Most of us learned in various courses that normality is an assumption of many statistical tests. However, it is worth considering what "assumption" means in most of these cases, and you may be surprised. When developing a statistical test, statisticians will start with some basic assumptions that seem reasonable in the real world (for example, suppose I have samples from two independent, normally-distributed populations) and derive from that a formula for testing a hypothesis (i.e., does the mean of the first population differ from that of the second?), from which some known probabilities can be calculated.
The example I've laid out describes a 2-sample t-test, and under the assumptions given, a p-value can be calculated based on the t-distribution. Without those initial assumptions, there would be little from which to derive that test; additionally, by making those assumptions we are able to make a much more powerful test.
So from that explanation, we say that normality is an assumption of the 2-sample t-test. HOWEVER—and pay close attention here—although an assumption was made in order to develop that test, we do not know automatically whether or not that assumption not being met will result in the test being inaccurate! So, under the assumptions of a 2-sample t-test the results are accurate. But even in the absence of one or more assumptions the test may still be accurate, or at least accurate enough. To determine this, statisticians can use a variety of tools, including simulation, to evaluate how the test behaves in conditions that do not match the assumptions. (For extensive details on some examples, check out our our papers detailing methods used in Minitab's Assistant Menu.)
For now, we will concern ourselves only with the assumption of normality, and will outline when it is and is not important for the accuracy of a test. The table below lists many commonly-used tools for which normality is either an assumption, or is commonly believed to be an assumption, and groups them by their sensitivity to the data actually being normal:
| Normality very important | Capability Analysis (Normal) |
| Data should be generally normal | Residuals on most common linear models like Regression, GLM, DOE, etc. |
| Very robust to non-normal data | T-tests, ANOVA, control charts (unless data is extremely skewed and/or bounded at zero with many points near zero) |
How Do I Know If My Data Is Normal?
Here we return to the Anderson-Darling statistic, and the many contradictory statements I made at the top of this post, which are somehow all supposed to simultaneously be true. Most data analysts have found a situation where one of the following paradoxes is occuring:
- The data looks completely non-normal, but the p-value on the Anderson-Darling test is greater than .05.

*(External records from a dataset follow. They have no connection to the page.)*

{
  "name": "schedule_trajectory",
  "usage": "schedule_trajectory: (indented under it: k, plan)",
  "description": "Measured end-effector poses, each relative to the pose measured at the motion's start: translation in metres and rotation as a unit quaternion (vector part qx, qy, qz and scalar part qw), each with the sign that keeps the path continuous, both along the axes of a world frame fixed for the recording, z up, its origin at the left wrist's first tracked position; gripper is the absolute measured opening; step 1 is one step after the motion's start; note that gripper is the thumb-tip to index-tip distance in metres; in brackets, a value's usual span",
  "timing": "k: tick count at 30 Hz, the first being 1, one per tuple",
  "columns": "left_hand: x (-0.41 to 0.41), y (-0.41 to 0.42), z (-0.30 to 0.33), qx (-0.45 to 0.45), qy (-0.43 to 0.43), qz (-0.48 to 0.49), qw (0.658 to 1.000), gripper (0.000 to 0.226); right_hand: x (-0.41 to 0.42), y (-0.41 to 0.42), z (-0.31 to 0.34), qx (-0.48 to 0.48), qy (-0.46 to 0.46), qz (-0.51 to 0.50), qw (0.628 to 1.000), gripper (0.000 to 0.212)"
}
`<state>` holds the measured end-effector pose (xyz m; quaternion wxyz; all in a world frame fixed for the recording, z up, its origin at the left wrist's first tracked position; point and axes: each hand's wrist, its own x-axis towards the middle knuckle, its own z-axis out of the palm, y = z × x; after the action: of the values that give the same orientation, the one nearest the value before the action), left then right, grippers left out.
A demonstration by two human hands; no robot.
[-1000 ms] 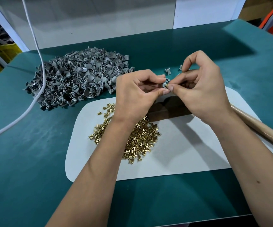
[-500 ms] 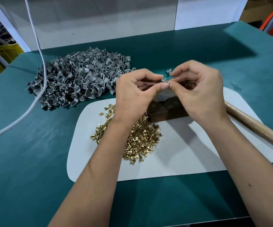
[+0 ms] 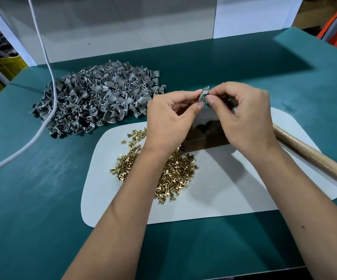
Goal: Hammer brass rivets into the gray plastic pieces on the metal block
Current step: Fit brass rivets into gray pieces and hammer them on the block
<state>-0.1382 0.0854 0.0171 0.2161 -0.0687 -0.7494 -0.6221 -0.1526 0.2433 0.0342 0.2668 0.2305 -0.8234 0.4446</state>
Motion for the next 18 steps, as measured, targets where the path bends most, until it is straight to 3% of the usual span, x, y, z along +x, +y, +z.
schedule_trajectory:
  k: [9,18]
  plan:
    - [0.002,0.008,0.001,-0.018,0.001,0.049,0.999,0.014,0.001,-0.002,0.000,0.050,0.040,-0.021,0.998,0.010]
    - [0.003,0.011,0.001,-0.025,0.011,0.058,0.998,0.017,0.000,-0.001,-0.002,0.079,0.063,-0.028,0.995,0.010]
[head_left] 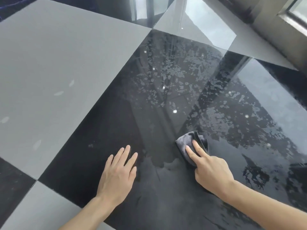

- The data looks perfectly normal and we have plenty of data, but yet it still fails the Anderson-Darling test.
First, a high-level overview of what the Anderson-Darling test is and some things to keep in mind. It is a statistical test that looks for the absence of normality and indicates a significant lack of normality with a small p-value. Like any statistical test, it requires a certain amount of data to detect non-normality, and situation #1 above typically happens when there is very little data. Take 4 or 5 data points from even an extremely non-normal distribution, and you have a decent chance of it passing the test anyway:

Similarly, like other statistical tests, as you have more and more data, the Anderson-Darling test becomes more and more powerful, and it is important to consider not just statistical significance but also practical significance. Will a tiny departure from normality really affect your results? Let's consider two samples, shown below with overlaid histograms as well as on probability plots:


One of these samples has an Anderson-Darling p-value of 0.504 (not at all significant); the other's is 0.015 (highly significant). Which one passed and which one failed?
If you're wondering, then you have not yet grasped where I'm going with this.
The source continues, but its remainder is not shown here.